The CSU Spring Concert seems to have caused a bit of a stir among the student body. To some, it seems as if, during a massive funding shortfall, the Association for Student Activity Programming is spending $100,000 on a concert most of us won’t attend and didn’t want to see in the first place.

I’d like to write, with my usual sincerity and straightforwardness in favor of this decision. After all, this isn’t the full story –– they also want us to pay for each ticket.

Let’s explain how this works. The $100,000 came out of a single delicious pie –– student fees funding various events throughout the year. Each student, meaning you reading this in class and everyone else around you chatting on their smartphones, paid around $7.50 each to fund this concert and wherever else your money ends up going this year.

Sounds awesome so far, right? It’s just a few bucks to fund someone else having a good time at your expense. Like buying a total stranger a dessert for no reason other than you have to.

Here’s where things get even better. The bands with the most votes were not the one that we were able to acquire.

So, continuing our food metaphor, the dessert isn’t what the stranger ordered. They wanted a slice of tasty chocolate pie. But that cost like $9 and you only had $7.50, so you asked what else they might want. And they listed a number of other pies and cakes, and you nodded along until just saying, “Nuts to you, everyone gets a steaming slice of soy-pudding.”

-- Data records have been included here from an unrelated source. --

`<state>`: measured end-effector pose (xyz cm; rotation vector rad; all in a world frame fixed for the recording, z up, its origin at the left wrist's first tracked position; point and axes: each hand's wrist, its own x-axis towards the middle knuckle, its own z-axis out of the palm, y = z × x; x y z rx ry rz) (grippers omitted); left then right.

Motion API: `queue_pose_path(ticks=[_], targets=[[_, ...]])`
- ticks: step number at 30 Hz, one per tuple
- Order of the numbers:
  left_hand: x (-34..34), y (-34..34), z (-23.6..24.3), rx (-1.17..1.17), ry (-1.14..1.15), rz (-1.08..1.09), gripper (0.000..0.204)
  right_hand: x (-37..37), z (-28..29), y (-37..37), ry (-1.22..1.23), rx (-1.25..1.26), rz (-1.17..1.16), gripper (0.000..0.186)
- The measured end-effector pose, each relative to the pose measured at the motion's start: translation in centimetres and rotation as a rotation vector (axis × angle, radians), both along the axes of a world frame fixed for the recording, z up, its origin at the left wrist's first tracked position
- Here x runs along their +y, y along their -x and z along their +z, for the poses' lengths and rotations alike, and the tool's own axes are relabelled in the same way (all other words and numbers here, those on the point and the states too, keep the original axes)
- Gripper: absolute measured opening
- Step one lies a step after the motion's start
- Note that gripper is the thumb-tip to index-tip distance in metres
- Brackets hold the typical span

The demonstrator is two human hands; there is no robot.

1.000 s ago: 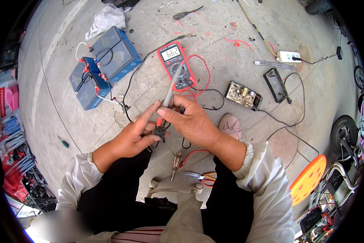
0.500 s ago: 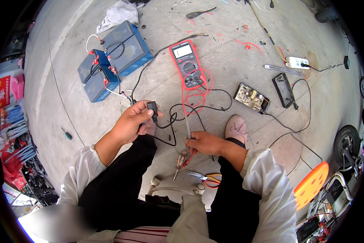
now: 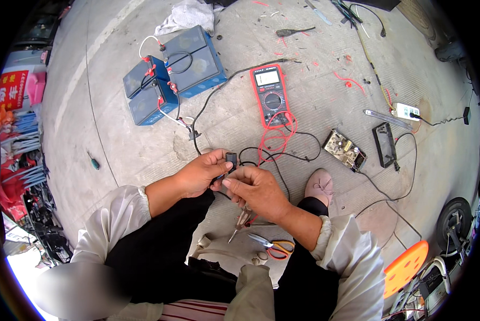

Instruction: The person sits on the floor and uses wire cutters to strip the insulation from a black wire. They then use a multimeter to test the continuity of the wire and a small black connector, twisting the exposed wire ends together to ensure a connection.

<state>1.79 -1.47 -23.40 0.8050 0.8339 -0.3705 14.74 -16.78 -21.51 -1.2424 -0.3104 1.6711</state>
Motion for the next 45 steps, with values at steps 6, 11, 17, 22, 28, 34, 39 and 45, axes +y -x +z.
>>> queue_pose_path(ticks=[6,11,17,22,28,34,39,45], targets=[[-0.7,0.3,-1.0,-0.026,0.001,-0.08,0.014,0.1,-0.7,0.8,0.138,-0.001,0.038,0.018],[-0.5,0.2,-1.2,-0.043,0.013,-0.072,0.015,0.0,-0.9,1.1,0.056,0.043,0.052,0.02],[-0.7,-0.1,-1.1,-0.024,0.001,-0.039,0.008,-0.2,-0.7,1.3,0.003,0.049,0.033,0.019],[-0.5,0.1,-1.4,-0.035,-0.011,-0.072,0.009,-0.3,-0.9,1.3,0.038,0.016,0.066,0.016],[0.8,-0.6,-1.1,0.018,-0.293,-0.083,0.02,-1.3,-2.7,1.0,0.069,0.056,0.061,0.014],[2.8,-0.7,-1.1,0.06,-0.204,0.177,0.025,-1.8,-4.6,0.0,0.067,0.093,-0.016,0.016],[2.7,-0.3,-1.6,0.024,-0.169,0.173,0.036,-2.0,-5.0,-0.1,0.037,0.138,-0.01,0.015],[2.9,-0.3,-2.2,0.071,-0.288,0.198,0.056,-1.8,-4.7,-0.4,0.04,0.17,-0.006,0.014]])
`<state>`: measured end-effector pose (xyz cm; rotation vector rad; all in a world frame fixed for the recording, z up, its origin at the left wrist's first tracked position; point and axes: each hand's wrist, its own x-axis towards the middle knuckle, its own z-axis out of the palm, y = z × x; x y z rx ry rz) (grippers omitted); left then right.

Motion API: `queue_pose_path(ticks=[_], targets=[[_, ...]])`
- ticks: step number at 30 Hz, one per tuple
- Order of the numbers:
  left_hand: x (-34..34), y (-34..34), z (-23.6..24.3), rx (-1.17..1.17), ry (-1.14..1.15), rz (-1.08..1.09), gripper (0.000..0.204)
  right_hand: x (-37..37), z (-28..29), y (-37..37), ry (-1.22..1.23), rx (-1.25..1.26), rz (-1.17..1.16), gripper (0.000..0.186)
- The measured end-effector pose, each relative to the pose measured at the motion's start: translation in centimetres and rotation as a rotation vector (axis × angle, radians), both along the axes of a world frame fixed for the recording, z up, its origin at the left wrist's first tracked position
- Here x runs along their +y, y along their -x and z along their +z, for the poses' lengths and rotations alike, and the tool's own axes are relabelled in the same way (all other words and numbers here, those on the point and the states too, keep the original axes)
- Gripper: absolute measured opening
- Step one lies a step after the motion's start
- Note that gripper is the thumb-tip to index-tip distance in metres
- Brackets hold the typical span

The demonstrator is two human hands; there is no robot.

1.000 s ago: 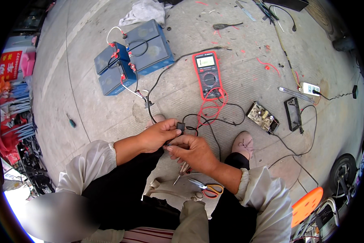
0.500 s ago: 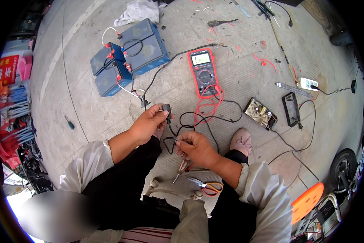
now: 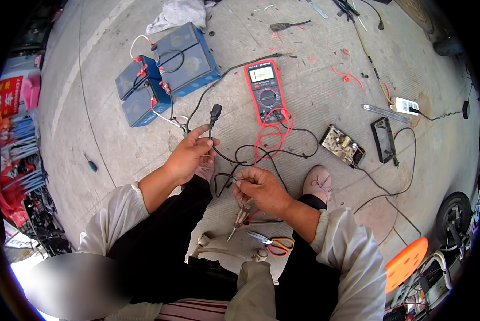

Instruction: The person sits on the floor and uses wire cutters to strip the insulation from a black wire. They then use a multimeter to test the continuity of the wire and a small black connector, twisting the exposed wire ends together to ensure a connection.

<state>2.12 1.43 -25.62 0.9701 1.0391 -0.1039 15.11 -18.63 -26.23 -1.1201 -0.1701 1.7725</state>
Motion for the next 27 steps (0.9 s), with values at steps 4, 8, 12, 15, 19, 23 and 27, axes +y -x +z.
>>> queue_pose_path(ticks=[4,8,12,15,19,23,27], targets=[[0.3,-0.1,-0.1,0.028,-0.014,0.022,0.062,-0.2,-0.3,0.1,0.002,0.003,-0.015,0.013],[0.4,0.2,-0.3,0.028,-0.026,0.027,0.063,-0.2,-0.4,0.1,0.005,0.005,-0.024,0.012],[0.5,0.3,-0.3,0.029,-0.031,0.023,0.063,0.2,0.3,0.0,0.014,0.001,-0.002,0.011],[0.4,0.1,-0.4,0.027,-0.021,0.025,0.063,-0.1,-0.4,0.1,0.002,0.003,-0.003,0.011],[0.4,0.2,-0.5,0.021,-0.02,0.036,0.064,-0.1,-0.3,0.1,-0.003,0.016,-0.002,0.011],[0.4,0.2,-0.9,0.016,-0.027,0.053,0.064,0.0,-0.2,0.1,-0.005,0.025,-0.005,0.011],[0.5,0.4,-1.2,-0.01,-0.007,0.067,0.064,-0.1,-0.2,0.1,-0.007,0.027,-0.006,0.011]])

Sure, not everyone likes soy-pudding, but it’s technically a dessert. And it was cheap. Not cheap as in “reasonably priced,” but cheap as in “less of a financial impossibility.” And if I’ve learned anything about our economic policy during the last decade or so, it’s that those two are the same thing.

So far, I think I’ve argued this case pretty well, though to really sell my point I may change “steaming slice” to “steaming pile.” In reference to the soy-pudding, of course, because “pile” sounds like it’s more.

This steaming pile may seem appetizing, but there’s one thing that’s been neglected so far: the cost of setup. So another fee is necessary; the actual $12 that it costs to attend this concert. It’s like charging for a fork or spoon to eat the dessert you didn’t want, and it makes an equal or greater amount of sense.

The main thing to keep in mind here is the reason we have concerts in the first place. It’s like why a businessman has to buy a suit –– it’s expected. Sure, technically other clothing would cost less and keep all naughty bits out of sight, but no one will hire a man without a nice business suit. Same for a university, it must have events to maintain its prestige.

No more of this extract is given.